« L’origine de la Franc-Maçonnerie est l’un des sujets les plus débattus et les plus discutables du monde de la recherche historique »

France Yates, The Rosicrucian Enlightenment

 

    L’ouvrage de Jean-François Blondel, Des Tailleurs de pierre aux Francs-Maçons, mythe ou réalité ? (éd. Cyrille Godefroy), est de ceux qu’il faut lire pour comprendre comment l’on est passé des constructeurs du Moyen Age, dont la vocation était de bâtir des édifices civils ou religieux, à la Franc-Maçonnerie, société spéculative visant à la construction du temple intérieur et de l’humanité. Un ouvrage utile afin de faire le point sur les conditions historiques, enveloppées de zones d’ombre souvent controversées, ayant conduit au passage des premiers aux seconds.

 

    Partant des confréries de bâtisseurs du Moyen Age et de leurs traditions, des statuts de leur corporation dont la hiérarchie et le symbolisme ont servi de cadre aux francs-maçons, s’appuyant sur les cahiers de Villard de Honnecourt, jetant un éclairage sur le compagnonnage et plongeant son enquête dans les brumes de l’Ecosse et les plaines de l’Angleterre du XVIIème siècle, Jean-François Blondel tente de savoir ce qui a conduit des « non-opératifs » comme l’érudit Elias Ashmole à se faire recevoir en 1646 dans une loge de Warrington dans le Lancashire. Rechercher des secrets ou faire n dépôt sacré à l’abri des regards du monde ?

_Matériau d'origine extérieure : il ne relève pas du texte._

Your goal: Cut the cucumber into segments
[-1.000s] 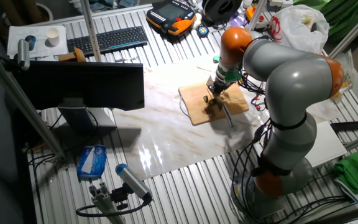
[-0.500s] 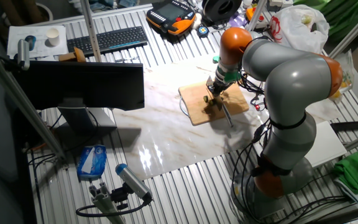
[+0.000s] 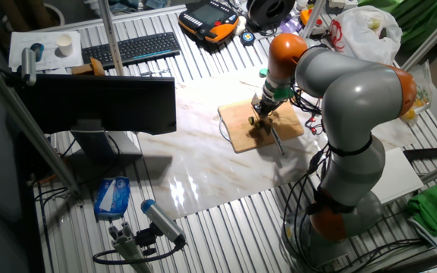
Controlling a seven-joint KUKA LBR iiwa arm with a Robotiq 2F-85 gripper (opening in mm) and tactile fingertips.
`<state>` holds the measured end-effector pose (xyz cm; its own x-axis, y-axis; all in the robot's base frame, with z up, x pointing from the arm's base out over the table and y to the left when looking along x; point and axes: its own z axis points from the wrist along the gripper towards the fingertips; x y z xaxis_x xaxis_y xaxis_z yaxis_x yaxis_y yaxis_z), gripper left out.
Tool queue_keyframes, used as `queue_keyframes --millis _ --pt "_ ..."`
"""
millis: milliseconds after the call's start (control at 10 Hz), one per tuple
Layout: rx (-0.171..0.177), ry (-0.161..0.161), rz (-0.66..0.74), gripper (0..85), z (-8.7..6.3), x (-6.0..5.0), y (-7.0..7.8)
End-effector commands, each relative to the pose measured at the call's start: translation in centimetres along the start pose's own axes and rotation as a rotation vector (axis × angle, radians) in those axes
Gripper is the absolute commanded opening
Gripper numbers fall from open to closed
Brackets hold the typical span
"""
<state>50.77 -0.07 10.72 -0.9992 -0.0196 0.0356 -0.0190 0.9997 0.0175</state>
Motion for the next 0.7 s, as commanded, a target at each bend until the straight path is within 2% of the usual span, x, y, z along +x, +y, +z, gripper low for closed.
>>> queue_keyframes --millis 0,300,600 --pt "-0.002 0.002 0.000 0.7 0.06 0.01 0.01" --pt "0.000 -0.012 0.000 0.7 0.85 0.18 0.19" --pt "0.011 -0.022 -0.006 0.7 0.87 0.24 0.23"
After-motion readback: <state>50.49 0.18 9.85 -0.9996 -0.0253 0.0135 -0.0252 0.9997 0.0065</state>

    Jean-François Blondel tente de faire le point sur l’héritage opératif et de montrer s’il y a eu « continuité » ou « emprunt » de la part d’Anderson et Desaguliers en 1717. Un emprunt toujours vivant dans la Maçonnerie anglo-saxonne où les rites maçonniques n’ont pas subi d’influence ésotérique autre que celle de la « tradition de la pierre ». Contrairement aux rites continentaux où se sont greffées des influences hermétiques, alchimiques, kabbalistes, chevaleresques ou autres.

    Dans sa première partie, l’ouvrage de Jean-François Blondel revient d’abord sur l’art de bâtir à travers la mystique des tailleurs de pierre, les problèmes de terminologie attachés au maçon médiéval, aux règlements et devoirs, à la « loge aux maçons », aux marques lapidaires et à leur symbolisme, au carnet de Villard de Honnecourt, à l’histoire et à l’origine du compagnonnage ou encore aux légendes des métiers de la pierre comme celle des Quatre Couronnés, des Qautre Fils Aymon ou de l’ »Ouvrier de Saint Pierre » et à la confraternité des Maçons libres d’Allemagne et la Bauhütte germanique organisée autour de la loge de Strasbourg.

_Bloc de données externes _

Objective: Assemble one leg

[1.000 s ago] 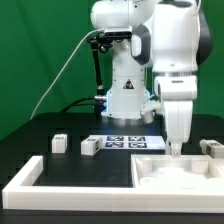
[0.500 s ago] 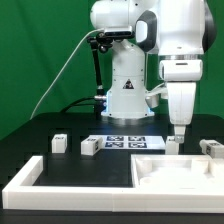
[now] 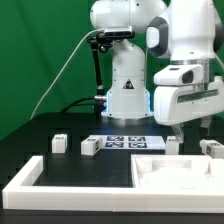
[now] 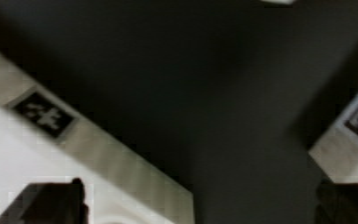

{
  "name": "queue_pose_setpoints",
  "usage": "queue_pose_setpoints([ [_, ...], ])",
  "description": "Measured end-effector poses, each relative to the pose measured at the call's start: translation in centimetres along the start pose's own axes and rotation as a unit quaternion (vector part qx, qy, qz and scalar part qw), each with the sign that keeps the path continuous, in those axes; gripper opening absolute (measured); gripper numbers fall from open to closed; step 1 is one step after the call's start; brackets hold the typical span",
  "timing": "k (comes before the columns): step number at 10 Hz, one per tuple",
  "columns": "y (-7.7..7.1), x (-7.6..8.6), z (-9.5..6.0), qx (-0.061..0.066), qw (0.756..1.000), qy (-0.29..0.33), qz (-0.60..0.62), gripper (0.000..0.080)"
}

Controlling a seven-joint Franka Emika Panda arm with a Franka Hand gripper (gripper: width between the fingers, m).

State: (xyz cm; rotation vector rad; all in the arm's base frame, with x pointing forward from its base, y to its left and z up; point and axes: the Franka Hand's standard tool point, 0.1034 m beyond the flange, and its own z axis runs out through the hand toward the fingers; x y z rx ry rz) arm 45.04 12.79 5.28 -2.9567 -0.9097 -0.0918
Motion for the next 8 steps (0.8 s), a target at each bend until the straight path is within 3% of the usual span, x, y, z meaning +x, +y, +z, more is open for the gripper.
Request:
queue_pose_setpoints([
  [3, -3.8, 1.6, 0.0, 0.015, 0.976, 0.003, 0.217, 0.0649],
  [7, -4.2, 1.5, 0.1, 0.020, 0.973, -0.009, 0.231, 0.0649],
  [8, -4.9, 1.4, 0.2, 0.021, 0.974, -0.009, 0.226, 0.0649],
])
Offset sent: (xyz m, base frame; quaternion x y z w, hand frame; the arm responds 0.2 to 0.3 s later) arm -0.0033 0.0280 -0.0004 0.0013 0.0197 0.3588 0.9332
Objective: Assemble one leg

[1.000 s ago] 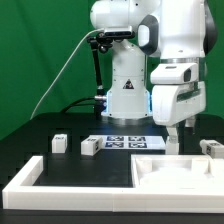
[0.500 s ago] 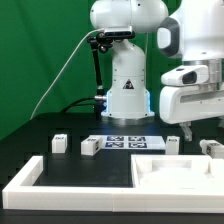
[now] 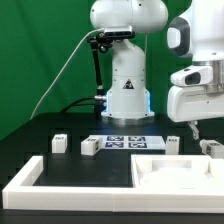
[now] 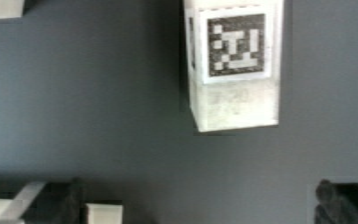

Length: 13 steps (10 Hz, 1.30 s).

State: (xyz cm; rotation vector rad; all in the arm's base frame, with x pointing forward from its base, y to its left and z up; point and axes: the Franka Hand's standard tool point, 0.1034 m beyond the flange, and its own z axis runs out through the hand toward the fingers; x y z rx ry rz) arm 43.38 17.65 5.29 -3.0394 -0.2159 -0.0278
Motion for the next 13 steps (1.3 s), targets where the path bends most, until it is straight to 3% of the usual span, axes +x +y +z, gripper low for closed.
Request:
queue_pose_setpoints([
  [1, -0.7, -0.6, 0.2, -0.002, 1.000, -0.017, -0.008, 0.0649],
  [2, -0.9, -1.5, 0.3, -0.011, 0.997, -0.074, -0.011, 0.0649],
  [6, -0.1, -1.5, 1.6, -0.022, 0.975, -0.221, -0.007, 0.0649],
  [7, -0.2, -1.3, 2.0, -0.023, 0.972, -0.232, -0.002, 0.0649],
  [9, -0.3, -2.9, 2.4, -0.033, 0.945, -0.324, 0.008, 0.0649],
  [11, -0.6, -2.9, 3.2, -0.035, 0.922, -0.385, 0.010, 0.0649],
  [13, -0.1, -3.8, 3.6, -0.037, 0.884, -0.465, 0.011, 0.0649],
])
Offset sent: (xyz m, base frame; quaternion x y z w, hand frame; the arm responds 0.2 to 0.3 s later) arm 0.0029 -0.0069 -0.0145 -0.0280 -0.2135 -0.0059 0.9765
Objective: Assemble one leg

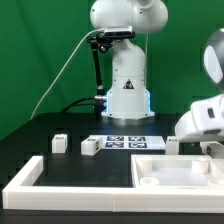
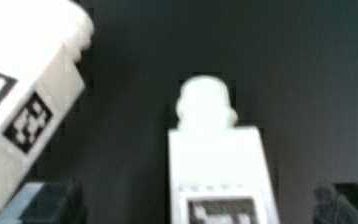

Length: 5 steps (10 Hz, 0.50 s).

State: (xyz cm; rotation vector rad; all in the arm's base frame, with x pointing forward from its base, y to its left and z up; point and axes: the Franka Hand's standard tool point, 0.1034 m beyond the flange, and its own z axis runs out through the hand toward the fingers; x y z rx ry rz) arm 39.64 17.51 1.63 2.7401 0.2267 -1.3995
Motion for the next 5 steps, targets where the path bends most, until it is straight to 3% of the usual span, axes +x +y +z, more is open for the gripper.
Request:
queue_pose_setpoints([
  [2, -0.02, 0.97, -0.12, 0.003, 1.000, -0.005, 0.000, 0.0649],
  [5, -0.05, 1.09, 0.12, 0.003, 1.000, -0.004, 0.000, 0.0649],
])
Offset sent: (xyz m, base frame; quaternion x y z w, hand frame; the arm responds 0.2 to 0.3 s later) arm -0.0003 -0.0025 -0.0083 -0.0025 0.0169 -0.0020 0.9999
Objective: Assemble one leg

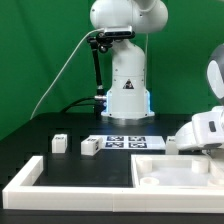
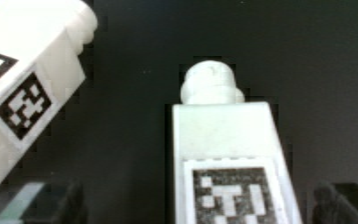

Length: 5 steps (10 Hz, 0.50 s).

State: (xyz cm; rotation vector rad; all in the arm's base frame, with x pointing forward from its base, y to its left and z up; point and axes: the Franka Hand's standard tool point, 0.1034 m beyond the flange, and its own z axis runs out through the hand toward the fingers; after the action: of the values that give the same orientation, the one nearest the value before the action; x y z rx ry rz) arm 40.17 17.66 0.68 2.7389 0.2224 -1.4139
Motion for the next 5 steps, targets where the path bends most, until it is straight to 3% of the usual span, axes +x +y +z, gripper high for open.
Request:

    La seconde partie de cet ouvrage passionnant est consacrée à l’art de se bâtir avec l’avancée vers la Franc-Maçonnerie à partir de la découverte de Vitruve ou l’analyse de la charte de Cologne de 1535, les prémisses, et les diverses théories sur la naissance de la Franc-Maçonnerie, les survivances opératives dans la F :. M :. Moderne.

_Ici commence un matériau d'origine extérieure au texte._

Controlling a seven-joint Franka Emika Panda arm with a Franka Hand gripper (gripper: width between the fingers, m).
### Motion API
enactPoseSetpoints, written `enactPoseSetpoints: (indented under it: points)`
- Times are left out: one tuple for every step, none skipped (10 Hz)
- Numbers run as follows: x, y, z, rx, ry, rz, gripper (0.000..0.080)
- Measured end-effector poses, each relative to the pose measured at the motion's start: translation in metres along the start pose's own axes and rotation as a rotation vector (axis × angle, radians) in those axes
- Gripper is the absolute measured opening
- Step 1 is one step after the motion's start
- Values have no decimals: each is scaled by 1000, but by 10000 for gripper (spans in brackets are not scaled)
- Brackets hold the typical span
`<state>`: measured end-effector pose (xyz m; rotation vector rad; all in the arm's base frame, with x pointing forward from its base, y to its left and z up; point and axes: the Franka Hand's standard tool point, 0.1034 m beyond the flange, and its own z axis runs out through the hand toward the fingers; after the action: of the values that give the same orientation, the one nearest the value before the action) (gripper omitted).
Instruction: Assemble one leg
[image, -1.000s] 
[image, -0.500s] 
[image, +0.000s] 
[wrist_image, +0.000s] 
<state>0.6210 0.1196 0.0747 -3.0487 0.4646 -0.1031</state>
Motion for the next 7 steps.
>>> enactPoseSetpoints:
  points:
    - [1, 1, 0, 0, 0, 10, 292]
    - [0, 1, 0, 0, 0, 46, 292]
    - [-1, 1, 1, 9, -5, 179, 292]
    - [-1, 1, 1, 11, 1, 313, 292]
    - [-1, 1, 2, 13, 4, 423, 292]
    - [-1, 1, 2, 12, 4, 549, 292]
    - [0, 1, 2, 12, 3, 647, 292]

    A lire pour faire le point sur l’origine de  la Franc-Maçonnerie  et les différentes théories de la « Transition » chère à Henri Carr, politique, religieuse ou de la voie fraternelle et charitable en passant par la contre théorie d’Eric  Ward ou le rôle de la Royal Society. Avant de conclure avec l’auteur que la création de la FM moderne en 1717 a surtout correspondu à un projet : mettre au service du bien de l’humanité une société fraternelle à vocation universelle à la Gloire du Grand Architecte de l’Univers.

 

Et c'est ainsi que Jean-François Blondel est grand.